_What is required_: The word "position" marks the lines you need; copy each of them from the data.

(Beginning of Information supplied)

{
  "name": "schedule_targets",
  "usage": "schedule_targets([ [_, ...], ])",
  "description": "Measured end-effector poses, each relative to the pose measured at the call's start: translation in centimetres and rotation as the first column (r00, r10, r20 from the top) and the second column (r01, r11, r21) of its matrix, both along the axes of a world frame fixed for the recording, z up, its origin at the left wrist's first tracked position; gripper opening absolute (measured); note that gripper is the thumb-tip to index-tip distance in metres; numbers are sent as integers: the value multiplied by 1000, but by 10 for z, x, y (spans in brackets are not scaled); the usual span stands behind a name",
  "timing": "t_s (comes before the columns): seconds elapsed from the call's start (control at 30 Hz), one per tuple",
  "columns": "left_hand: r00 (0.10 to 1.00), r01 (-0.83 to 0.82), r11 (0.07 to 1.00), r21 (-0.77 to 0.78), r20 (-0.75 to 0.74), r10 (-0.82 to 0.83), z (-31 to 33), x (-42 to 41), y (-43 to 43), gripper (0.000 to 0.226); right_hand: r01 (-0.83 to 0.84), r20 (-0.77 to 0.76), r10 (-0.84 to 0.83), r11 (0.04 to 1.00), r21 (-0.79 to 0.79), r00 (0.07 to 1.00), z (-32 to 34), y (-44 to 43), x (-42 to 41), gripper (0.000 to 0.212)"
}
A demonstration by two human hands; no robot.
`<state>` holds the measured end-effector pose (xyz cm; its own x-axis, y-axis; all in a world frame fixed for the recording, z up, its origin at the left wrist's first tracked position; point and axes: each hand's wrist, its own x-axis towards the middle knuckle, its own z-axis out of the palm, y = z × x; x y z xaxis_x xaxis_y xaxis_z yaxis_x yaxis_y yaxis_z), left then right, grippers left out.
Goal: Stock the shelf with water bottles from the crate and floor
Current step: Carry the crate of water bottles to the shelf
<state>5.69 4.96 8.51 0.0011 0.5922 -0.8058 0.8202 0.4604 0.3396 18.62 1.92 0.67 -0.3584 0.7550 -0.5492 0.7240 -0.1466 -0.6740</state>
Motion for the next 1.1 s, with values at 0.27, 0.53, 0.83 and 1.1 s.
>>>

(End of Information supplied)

_Task solution_:
  "description": "Measured end-effector poses, each relative to the pose measured at the call's start: translation in centimetres and rotation as the first column (r00, r10, r20 from the top) and the second column (r01, r11, r21) of its matrix, both along the axes of a world frame fixed for the recording, z up, its origin at the left wrist's first tracked position; gripper opening absolute (measured); note that gripper is the thumb-tip to index-tip distance in metres; numbers are sent as integers: the value multiplied by 1000, but by 10 for z, x, y (spans in brackets are not scaled); the usual span stands behind a name",
`<state>` holds the measured end-effector pose (xyz cm; its own x-axis, y-axis; all in a world frame fixed for the recording, z up, its origin at the left wrist's first tracked position; point and axes: each hand's wrist, its own x-axis towards the middle knuckle, its own z-axis out of the palm, y = z × x; x y z xaxis_x xaxis_y xaxis_z yaxis_x yaxis_y yaxis_z), left then right, grippers left out.

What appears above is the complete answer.